In the entries below, tally the lines that contain the string "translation", then state that number alone.

RECORDS TO PROCESS START

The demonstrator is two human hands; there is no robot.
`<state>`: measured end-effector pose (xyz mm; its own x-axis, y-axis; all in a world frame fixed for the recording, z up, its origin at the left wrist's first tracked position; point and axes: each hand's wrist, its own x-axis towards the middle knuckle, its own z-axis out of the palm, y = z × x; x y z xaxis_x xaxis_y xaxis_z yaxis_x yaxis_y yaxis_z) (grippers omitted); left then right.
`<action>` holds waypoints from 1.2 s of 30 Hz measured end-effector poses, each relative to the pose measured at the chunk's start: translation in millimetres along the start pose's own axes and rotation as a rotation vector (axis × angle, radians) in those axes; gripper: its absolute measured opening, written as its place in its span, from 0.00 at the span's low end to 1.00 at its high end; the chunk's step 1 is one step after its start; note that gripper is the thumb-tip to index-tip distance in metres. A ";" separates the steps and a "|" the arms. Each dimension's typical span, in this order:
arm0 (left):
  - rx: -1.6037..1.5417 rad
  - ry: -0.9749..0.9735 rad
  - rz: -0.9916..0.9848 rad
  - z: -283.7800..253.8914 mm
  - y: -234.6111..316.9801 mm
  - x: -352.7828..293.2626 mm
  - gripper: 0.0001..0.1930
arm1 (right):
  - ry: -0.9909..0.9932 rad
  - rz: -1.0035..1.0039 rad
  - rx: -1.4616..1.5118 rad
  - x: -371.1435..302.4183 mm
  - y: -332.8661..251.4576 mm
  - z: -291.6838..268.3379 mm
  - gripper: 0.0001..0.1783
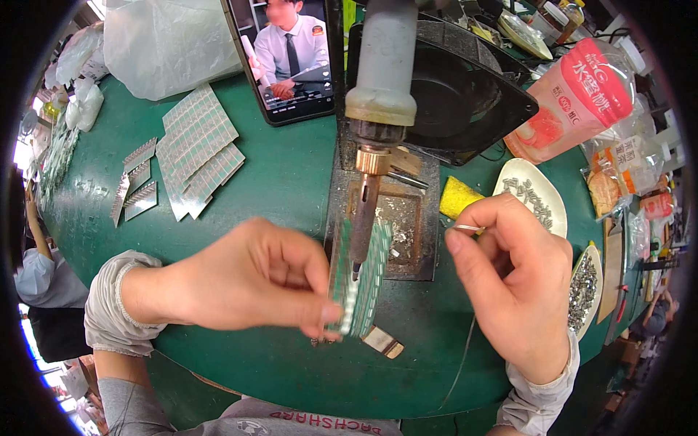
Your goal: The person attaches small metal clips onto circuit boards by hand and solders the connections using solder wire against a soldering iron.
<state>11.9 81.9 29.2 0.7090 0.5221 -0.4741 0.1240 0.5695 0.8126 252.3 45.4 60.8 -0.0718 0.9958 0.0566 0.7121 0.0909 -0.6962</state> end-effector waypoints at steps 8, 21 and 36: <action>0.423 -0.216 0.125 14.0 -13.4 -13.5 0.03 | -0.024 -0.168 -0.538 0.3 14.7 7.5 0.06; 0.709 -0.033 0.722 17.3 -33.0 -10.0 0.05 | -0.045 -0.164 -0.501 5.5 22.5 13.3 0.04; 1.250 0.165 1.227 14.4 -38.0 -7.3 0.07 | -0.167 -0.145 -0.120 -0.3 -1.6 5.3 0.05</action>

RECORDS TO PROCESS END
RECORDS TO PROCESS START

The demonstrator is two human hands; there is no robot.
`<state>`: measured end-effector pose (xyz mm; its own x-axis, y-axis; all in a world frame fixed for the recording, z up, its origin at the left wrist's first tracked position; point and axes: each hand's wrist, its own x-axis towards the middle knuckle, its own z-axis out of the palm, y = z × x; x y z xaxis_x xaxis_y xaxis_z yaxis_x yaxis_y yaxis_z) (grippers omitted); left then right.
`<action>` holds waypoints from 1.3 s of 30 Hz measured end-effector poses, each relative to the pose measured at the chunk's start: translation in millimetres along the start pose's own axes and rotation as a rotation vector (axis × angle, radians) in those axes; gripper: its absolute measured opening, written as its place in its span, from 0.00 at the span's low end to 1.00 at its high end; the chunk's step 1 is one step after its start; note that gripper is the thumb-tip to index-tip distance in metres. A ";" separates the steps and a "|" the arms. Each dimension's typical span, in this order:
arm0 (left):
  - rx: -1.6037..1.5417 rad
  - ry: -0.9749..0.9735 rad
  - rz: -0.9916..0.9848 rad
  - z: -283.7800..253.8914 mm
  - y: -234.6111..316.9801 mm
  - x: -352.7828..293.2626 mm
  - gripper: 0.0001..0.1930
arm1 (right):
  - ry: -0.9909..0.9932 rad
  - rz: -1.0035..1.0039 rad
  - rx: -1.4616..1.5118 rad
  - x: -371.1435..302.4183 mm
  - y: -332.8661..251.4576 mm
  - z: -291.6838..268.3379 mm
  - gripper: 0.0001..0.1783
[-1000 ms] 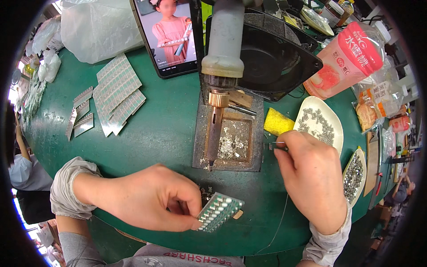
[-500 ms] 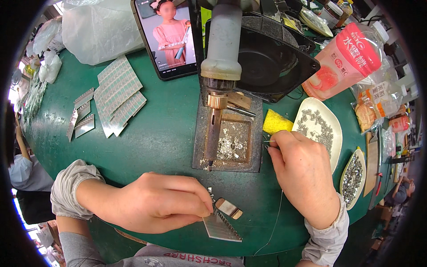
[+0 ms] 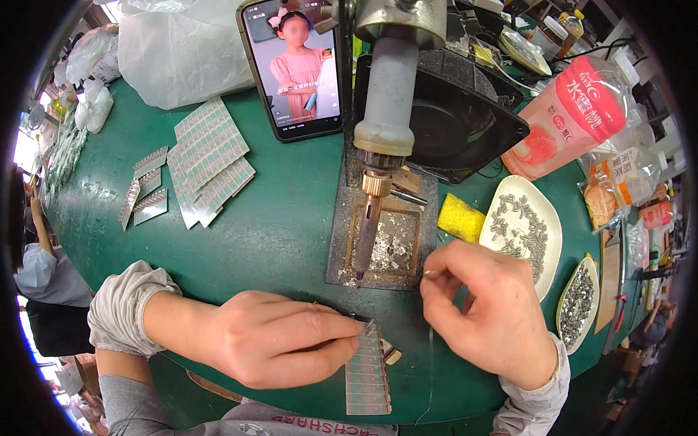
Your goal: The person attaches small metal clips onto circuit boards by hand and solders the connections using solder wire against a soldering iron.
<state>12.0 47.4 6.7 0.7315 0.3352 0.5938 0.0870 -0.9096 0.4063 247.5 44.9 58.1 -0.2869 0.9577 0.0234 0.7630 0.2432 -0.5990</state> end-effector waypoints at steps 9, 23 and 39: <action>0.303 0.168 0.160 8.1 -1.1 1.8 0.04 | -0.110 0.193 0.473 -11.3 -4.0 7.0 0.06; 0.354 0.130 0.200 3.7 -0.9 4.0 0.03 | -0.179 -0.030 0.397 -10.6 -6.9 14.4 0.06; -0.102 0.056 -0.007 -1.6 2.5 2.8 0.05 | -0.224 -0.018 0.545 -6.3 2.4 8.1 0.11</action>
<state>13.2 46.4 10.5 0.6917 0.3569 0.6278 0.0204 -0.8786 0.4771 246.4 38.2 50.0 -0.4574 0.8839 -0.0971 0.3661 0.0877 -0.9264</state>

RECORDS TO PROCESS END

**ANSWER SPACE:**
2